The personal finances and fitness/health decisions are correlated in an utterly intuitive way: some people optimize for the short-term over the long-term: they favor things like ultra palatable and convenient food with long-term bad health consequences (such as ultra processed carbs with lots of added refined sugar). They favor things like frivolous consumption over saving and investing. They congregate in certain areas. Others take short-term costs -- bothering to make healthy food that is great long-term but less convenient and palatable. Consuming a lower percentage of their income to save and start businesses with long-term potential. They live elsewhere. Both are perfectly fine. You get what you get. So the fitness and finances should pretty much go together. And for profit businesses designed to serve respective groups should go where they're demanded.

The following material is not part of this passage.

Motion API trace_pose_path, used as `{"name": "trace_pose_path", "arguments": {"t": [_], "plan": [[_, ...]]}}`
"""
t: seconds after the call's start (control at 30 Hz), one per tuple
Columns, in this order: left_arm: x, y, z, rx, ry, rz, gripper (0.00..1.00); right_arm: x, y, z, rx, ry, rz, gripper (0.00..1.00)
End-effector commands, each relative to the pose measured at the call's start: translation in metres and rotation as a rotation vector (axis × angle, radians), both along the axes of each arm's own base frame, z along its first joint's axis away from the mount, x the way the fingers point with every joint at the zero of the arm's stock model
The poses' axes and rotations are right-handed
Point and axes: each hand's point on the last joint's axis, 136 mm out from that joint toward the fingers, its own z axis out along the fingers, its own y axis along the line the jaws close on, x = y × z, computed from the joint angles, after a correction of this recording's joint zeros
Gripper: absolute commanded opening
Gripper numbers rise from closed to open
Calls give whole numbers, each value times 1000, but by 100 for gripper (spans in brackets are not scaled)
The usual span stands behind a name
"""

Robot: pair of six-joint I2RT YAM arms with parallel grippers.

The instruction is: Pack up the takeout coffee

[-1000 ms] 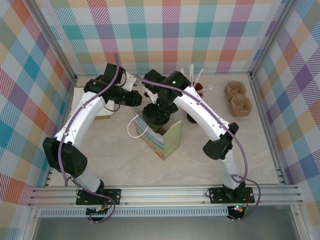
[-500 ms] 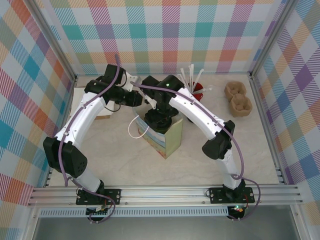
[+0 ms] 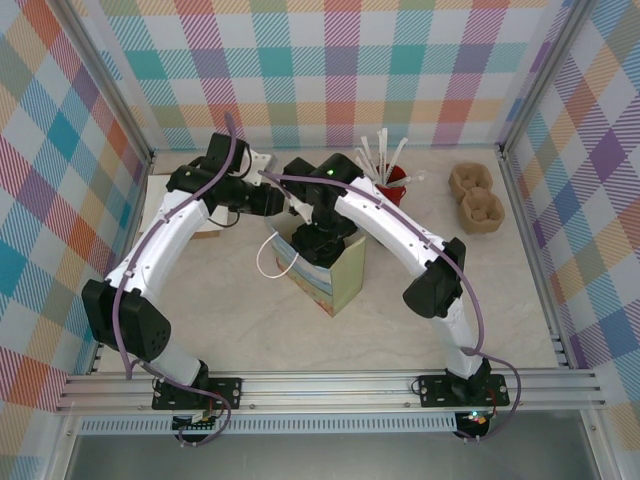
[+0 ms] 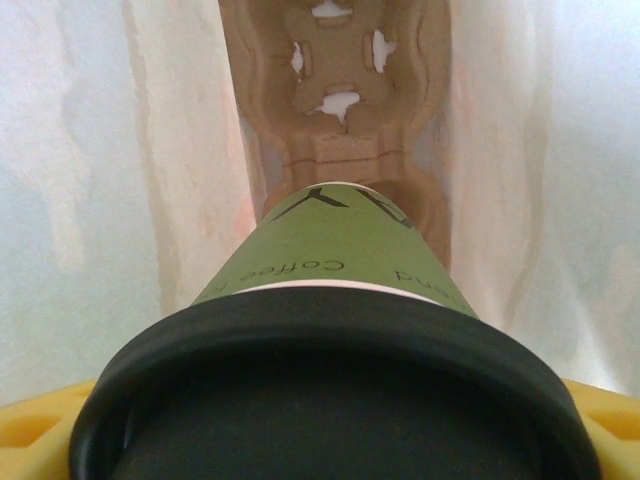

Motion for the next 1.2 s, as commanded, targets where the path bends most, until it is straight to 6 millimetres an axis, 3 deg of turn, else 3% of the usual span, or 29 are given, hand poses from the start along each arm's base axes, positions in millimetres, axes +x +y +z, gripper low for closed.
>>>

The only annoying thing about this wholesome and expected pattern is when people pick the short-term over the long-term then want to re-trade when you get to the long-term. Hell no! You got cheesecake for breakfast and spinning rims on your car ten years ago. Those were the prizes. I hope that they made you happy. But there should be no surprise or scandal if they result in obesity and poverty. It was a decision to be fat and poor. Behaviors, habits, and decisions are not 100% of the story. Perhaps only 99%. But they're the 99% that you can do anything about so the part worth focusing on. Perhaps grocer treachery is some (certainly <1%) of the story but the evidence looks pretty sparse; instead it looks like the effort to make short-term decisions then complain when you get to the long-term and got your prize a long time ago.